Avant que cette journée si bien remplie touchât à sa fin, nous songeâmes à retourner à Tierra Blanca. Les pirogues qu’on avait ramenées à terre reçurent les salaisons fraîches, dont le poids pouvait s’élever à une trentaine d’arrobes[1], puis nos hommes chargèrent le tout sur leurs épaules, mais non sans faire la grimace et hasarder cette observation judicieuse que les embarcations leur paraissaient plus lourdes à cette heure qu’elles ne l’étaient le matin. Nul ne s’avisa de les contredire. Nous quittâmes Palta Cocha[2], c’était le nom du lac que nous ne devions plus revoir, et nous reprîmes à travers la forêt le chemin de l’Ucayali. À peine y avions-nous fait quelques pas, qu’un tourbillon d’ailes bruyantes fouetta l’air derrière nous, et de rauques discordances éclatèrent sous la feuillée : les urubus, les faucons et les aigles venaient de s’abattre près des foyers encore fumants et se disputaient la desserte de notre table.

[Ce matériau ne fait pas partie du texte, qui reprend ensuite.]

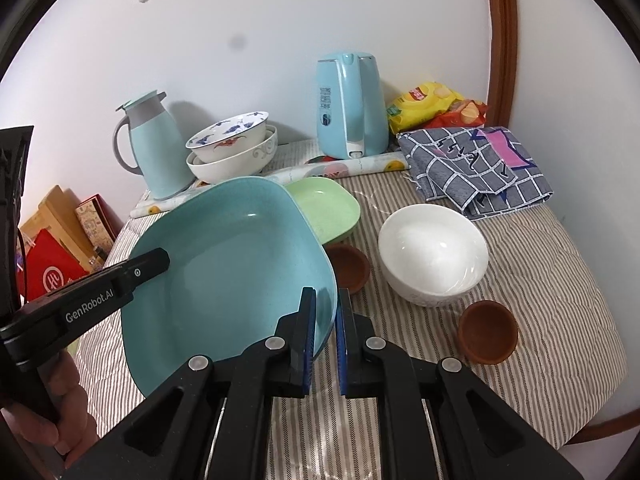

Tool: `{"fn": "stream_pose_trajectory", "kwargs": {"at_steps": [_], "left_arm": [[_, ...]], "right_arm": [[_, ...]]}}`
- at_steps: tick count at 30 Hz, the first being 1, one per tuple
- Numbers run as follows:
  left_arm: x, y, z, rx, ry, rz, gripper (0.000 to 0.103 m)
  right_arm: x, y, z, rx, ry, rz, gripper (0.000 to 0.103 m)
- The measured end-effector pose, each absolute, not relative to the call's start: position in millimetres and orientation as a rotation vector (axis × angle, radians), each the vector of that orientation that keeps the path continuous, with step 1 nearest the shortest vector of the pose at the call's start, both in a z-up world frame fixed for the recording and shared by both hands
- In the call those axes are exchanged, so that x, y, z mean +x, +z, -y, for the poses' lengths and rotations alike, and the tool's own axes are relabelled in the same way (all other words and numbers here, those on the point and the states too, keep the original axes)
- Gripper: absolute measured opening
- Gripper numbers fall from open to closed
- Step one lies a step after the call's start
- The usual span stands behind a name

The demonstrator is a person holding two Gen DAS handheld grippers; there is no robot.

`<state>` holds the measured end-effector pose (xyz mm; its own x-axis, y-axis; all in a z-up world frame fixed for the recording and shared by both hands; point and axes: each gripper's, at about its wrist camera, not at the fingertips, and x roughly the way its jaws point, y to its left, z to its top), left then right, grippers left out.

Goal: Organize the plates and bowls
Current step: 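Lift the teal plate with both grippers and carry it over the pink plate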

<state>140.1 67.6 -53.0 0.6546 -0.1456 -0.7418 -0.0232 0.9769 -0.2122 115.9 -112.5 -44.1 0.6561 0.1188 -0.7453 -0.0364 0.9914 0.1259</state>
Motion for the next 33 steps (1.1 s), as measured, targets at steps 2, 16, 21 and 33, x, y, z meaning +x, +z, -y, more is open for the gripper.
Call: {"fn": "stream_pose_trajectory", "kwargs": {"at_steps": [2, 16, 21, 33], "left_arm": [[137, -55, -71, -0.209, -0.060, -0.860, 0.012], [131, -72, -101, -0.213, 0.004, -0.887, 0.011], [133, -81, -106, -0.221, 0.010, -0.902, 0.011], [143, -113, -125, -0.268, 0.038, -0.957, 0.011]], "right_arm": [[114, -46, 110, 0.117, 0.097, -0.852, 0.009], [114, -71, 82, 0.122, 0.157, -0.888, 0.009], [118, -79, 76, 0.107, 0.162, -0.908, 0.009], [134, -104, 58, 0.065, 0.175, -0.972, 0.009]]}}
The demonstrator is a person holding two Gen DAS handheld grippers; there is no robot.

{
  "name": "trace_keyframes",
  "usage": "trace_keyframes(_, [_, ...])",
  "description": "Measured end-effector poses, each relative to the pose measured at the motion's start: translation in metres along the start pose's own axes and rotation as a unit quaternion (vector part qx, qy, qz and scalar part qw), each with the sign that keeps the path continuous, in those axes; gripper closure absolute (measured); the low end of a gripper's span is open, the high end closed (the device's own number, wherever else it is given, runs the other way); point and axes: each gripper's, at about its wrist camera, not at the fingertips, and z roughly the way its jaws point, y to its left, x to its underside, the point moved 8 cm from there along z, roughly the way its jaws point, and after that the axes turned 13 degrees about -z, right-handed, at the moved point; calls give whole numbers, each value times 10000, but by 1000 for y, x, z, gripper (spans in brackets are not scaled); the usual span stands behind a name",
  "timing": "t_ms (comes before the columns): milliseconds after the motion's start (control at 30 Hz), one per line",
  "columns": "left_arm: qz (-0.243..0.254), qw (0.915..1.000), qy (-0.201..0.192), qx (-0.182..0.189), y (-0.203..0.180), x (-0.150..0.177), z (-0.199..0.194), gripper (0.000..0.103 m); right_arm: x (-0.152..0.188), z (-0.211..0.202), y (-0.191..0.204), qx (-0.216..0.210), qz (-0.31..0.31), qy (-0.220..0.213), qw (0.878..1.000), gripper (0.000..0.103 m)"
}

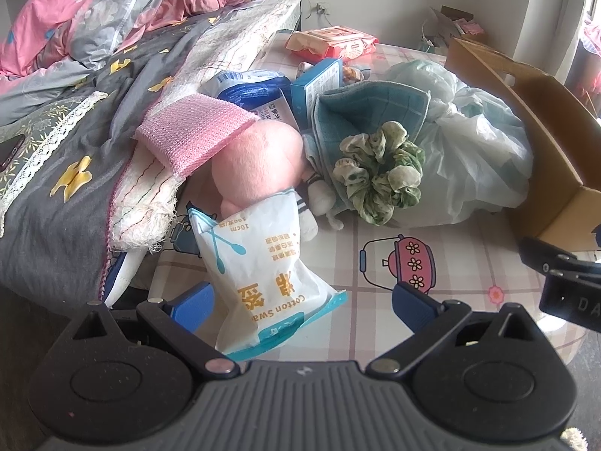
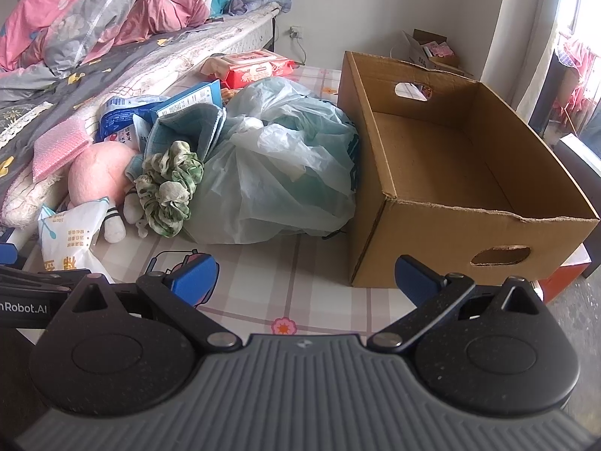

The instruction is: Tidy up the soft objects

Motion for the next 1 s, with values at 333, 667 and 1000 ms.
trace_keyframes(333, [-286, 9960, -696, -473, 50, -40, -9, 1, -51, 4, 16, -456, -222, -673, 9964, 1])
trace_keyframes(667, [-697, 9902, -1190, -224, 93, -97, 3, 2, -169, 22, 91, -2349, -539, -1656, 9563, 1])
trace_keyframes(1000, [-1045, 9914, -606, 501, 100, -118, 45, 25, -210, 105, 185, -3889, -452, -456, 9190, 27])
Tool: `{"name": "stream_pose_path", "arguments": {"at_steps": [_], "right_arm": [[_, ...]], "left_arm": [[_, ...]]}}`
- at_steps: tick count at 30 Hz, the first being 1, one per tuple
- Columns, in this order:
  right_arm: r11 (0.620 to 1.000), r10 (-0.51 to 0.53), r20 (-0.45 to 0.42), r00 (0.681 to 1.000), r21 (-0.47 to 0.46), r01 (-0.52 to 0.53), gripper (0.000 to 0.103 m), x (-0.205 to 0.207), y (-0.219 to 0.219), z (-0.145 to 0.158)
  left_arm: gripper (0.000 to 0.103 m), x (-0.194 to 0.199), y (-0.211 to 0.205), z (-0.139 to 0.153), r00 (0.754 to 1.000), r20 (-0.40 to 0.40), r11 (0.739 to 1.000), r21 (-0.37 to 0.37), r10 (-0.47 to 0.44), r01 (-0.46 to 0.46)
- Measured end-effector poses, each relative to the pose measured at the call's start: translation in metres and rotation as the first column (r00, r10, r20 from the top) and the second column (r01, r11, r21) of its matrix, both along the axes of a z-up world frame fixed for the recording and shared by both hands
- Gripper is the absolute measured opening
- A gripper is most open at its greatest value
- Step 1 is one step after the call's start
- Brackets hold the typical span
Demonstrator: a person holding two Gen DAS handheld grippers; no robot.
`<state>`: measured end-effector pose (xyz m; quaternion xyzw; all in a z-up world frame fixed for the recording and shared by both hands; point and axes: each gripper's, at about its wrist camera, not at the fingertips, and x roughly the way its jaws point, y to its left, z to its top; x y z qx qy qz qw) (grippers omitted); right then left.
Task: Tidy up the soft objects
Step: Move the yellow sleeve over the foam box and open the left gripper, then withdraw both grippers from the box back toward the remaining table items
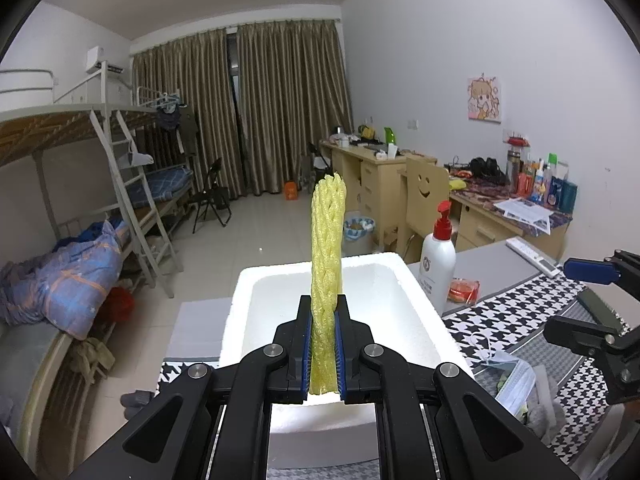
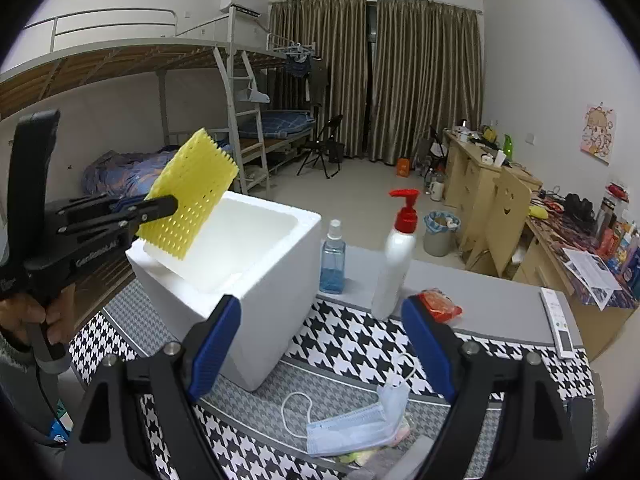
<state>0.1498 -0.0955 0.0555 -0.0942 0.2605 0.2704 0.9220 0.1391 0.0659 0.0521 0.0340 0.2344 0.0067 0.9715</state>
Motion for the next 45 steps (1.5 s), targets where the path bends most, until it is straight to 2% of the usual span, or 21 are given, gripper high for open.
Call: {"name": "stream_pose_path", "arguments": {"at_steps": [7, 16, 17, 19, 21, 23, 24, 27, 29, 34, 36, 45], "right_arm": [[1.000, -0.022, -0.004, 1.000, 0.016, 0.022, 0.086, -0.003, -0.013, -0.003], [0.999, -0.043, -0.019, 0.999, 0.029, 0.043, 0.086, -0.005, -0.027, -0.009], [0.999, -0.045, -0.021, 0.999, 0.030, 0.045, 0.086, -0.006, -0.028, -0.010], [0.998, -0.050, -0.023, 0.998, 0.033, 0.051, 0.086, -0.007, -0.031, -0.011], [0.998, -0.053, -0.027, 0.998, 0.039, 0.054, 0.086, -0.008, -0.033, -0.012], [0.997, -0.059, -0.028, 0.998, 0.041, 0.061, 0.086, -0.008, -0.036, -0.013], [0.997, -0.062, -0.029, 0.998, 0.043, 0.063, 0.086, -0.008, -0.037, -0.014], [0.996, -0.068, -0.031, 0.997, 0.052, 0.070, 0.086, -0.008, -0.040, -0.014], [0.996, -0.072, -0.031, 0.997, 0.059, 0.074, 0.086, -0.009, -0.042, -0.014], [0.993, -0.083, -0.027, 0.996, 0.080, 0.085, 0.086, -0.011, -0.050, -0.014], [0.991, -0.088, -0.029, 0.996, 0.095, 0.091, 0.086, -0.012, -0.054, -0.013], [0.988, -0.097, -0.026, 0.995, 0.118, 0.099, 0.086, -0.020, -0.061, -0.013]], "left_arm": [[0.010, 0.011, -0.005, -0.004, 0.997, -0.050, 0.998, -0.031, -0.054, 0.052], [0.012, 0.024, -0.009, -0.012, 0.994, -0.091, 0.998, -0.031, -0.059, 0.056], [0.014, 0.026, -0.009, -0.014, 0.993, -0.099, 0.998, -0.026, -0.059, 0.057], [0.026, 0.028, -0.010, -0.016, 0.992, -0.108, 0.998, -0.022, -0.062, 0.060], [0.056, 0.031, -0.011, -0.018, 0.991, -0.120, 0.998, -0.022, -0.064, 0.062], [0.074, 0.031, -0.012, -0.019, 0.992, -0.117, 0.998, -0.020, -0.055, 0.053], [0.080, 0.030, -0.012, -0.018, 0.992, -0.112, 0.999, -0.016, -0.049, 0.048], [0.090, 0.028, -0.012, -0.017, 0.994, -0.101, 0.999, -0.023, -0.048, 0.046], [0.095, 0.023, -0.013, -0.015, 0.996, -0.081, 0.999, -0.017, -0.034, 0.032], [0.097, 0.007, -0.014, -0.003, 0.999, -0.017, 0.998, -0.041, -0.039, 0.038], [0.102, -0.002, -0.015, 0.002, 0.999, 0.019, 0.998, -0.043, -0.041, 0.041], [0.102, -0.034, -0.025, 0.015, 0.992, 0.119, 0.997, -0.048, -0.046, 0.052]]}}
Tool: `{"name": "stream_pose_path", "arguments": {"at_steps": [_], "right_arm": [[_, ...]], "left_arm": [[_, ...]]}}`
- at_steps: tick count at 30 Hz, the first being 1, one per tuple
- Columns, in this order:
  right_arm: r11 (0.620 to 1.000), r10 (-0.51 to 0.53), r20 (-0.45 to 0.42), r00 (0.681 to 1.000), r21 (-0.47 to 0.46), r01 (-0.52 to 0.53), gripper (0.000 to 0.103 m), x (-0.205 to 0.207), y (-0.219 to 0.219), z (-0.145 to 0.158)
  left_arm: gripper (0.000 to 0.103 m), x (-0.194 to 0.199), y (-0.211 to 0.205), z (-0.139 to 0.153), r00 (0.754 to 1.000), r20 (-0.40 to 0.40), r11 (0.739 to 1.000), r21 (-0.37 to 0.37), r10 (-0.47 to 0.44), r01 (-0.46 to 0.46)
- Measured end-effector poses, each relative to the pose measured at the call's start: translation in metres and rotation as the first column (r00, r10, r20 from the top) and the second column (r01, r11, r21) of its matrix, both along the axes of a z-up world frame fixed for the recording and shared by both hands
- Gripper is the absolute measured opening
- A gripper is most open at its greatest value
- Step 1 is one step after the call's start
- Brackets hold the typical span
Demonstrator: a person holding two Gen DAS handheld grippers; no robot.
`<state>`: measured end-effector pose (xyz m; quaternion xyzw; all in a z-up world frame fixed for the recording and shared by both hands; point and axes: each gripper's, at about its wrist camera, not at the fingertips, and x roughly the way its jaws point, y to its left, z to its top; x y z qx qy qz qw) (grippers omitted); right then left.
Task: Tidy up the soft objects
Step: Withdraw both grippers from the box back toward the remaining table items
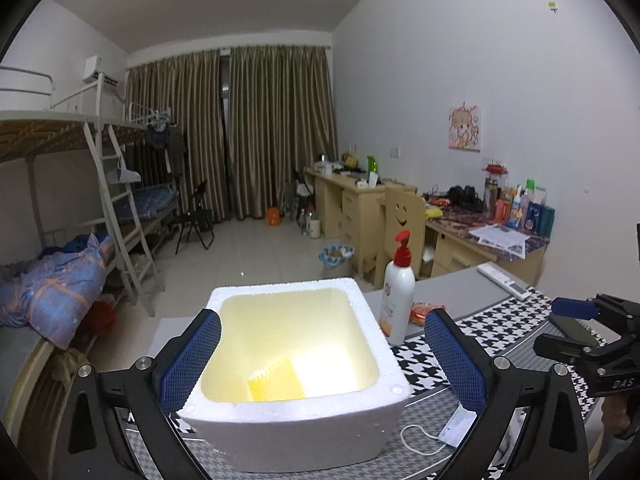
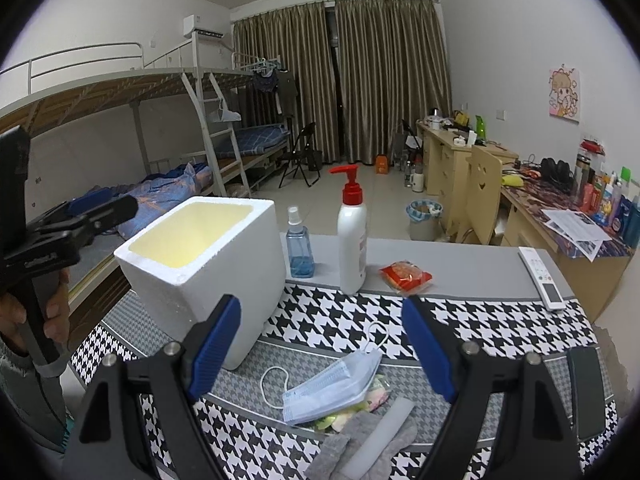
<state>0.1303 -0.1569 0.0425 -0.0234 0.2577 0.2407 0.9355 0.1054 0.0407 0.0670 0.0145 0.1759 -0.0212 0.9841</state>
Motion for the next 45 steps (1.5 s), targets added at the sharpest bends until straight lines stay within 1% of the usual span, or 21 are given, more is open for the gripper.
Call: {"name": "stream_pose_path", "arguments": {"at_steps": [3, 8, 12, 19, 26, 29, 36, 39, 45], "right_arm": [[1.000, 0.006, 0.008, 1.000, 0.006, -0.006, 0.086, -0.005, -0.002, 0.001], [1.000, 0.005, 0.027, 1.000, 0.011, -0.006, 0.086, -0.015, -0.004, 0.003], [1.000, 0.003, 0.046, 0.999, 0.021, -0.004, 0.086, -0.023, -0.007, 0.004], [0.999, -0.002, 0.069, 0.998, 0.042, -0.001, 0.086, -0.036, -0.014, 0.006], [0.999, -0.035, 0.091, 0.995, 0.042, 0.031, 0.086, -0.045, -0.018, 0.004], [0.998, -0.043, 0.092, 0.995, 0.049, 0.039, 0.086, -0.049, -0.020, 0.002], [0.997, -0.063, 0.106, 0.992, 0.047, 0.058, 0.086, -0.058, -0.025, -0.004], [0.996, -0.072, 0.109, 0.991, 0.057, 0.066, 0.086, -0.060, -0.028, -0.007], [0.994, -0.109, 0.124, 0.986, 0.044, 0.105, 0.086, -0.064, -0.031, -0.013]], "left_arm": [[0.102, -0.008, -0.003, 0.001, 1.000, 0.008, 1.000, 0.001, -0.002, 0.002], [0.102, -0.017, -0.004, 0.001, 1.000, 0.021, 1.000, -0.021, 0.002, -0.002], [0.102, -0.027, -0.009, 0.001, 0.999, 0.031, 1.000, -0.004, -0.012, 0.012], [0.102, -0.042, -0.015, -0.003, 0.998, 0.045, 0.999, -0.022, -0.041, 0.042], [0.102, -0.052, -0.022, -0.012, 0.997, 0.056, 0.999, -0.024, -0.043, 0.044], [0.102, -0.054, -0.027, -0.017, 0.997, 0.052, 0.998, -0.018, -0.060, 0.061], [0.102, -0.061, -0.036, -0.027, 0.995, 0.074, 0.998, 0.008, -0.066, 0.066], [0.102, -0.064, -0.040, -0.030, 0.994, 0.082, 0.998, 0.007, -0.068, 0.067], [0.102, -0.065, -0.043, -0.034, 0.993, 0.084, 0.997, -0.007, -0.081, 0.082]]}}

Parmi les diverses espèces de poissons que nous recueillîmes dans le lac de la Palta[3], il en est deux sur lesquelles nous croyons devoir appeler l’attention du lecteur. Si ce lecteur n’est qu’un simple curieux, il nous saura gré de la digression qui va suivre, laquelle est tout juste assez longue pour l’instruire sans l’ennuyer ; mais s’il appartient à la classe des ichthyologues, — ne pas confondre avec idéologues, — c’est avec un plaisir véritable qu’il accueillera nos renseignements sur deux

  1. L’arrobe espagnole est de 25 livres.
  2. Lac de la Palta. — La palta est le fruit du Laurus persea appelé Avocatier dans les Antilles. — Nous ne savons d’où le lac a tiré ce nom singulier, car nous ne trouvâmes sur ses rives aucun Paltero ou arbre de Paltas.
  3. Ces mêmes espèces se retrouvent dans les eaux de l’Ucayali-Amazone d’où elles sortent et rentrent tour à tour à l’heure des débordements de cette rivière, ainsi que nous l’expliquerons plus loin.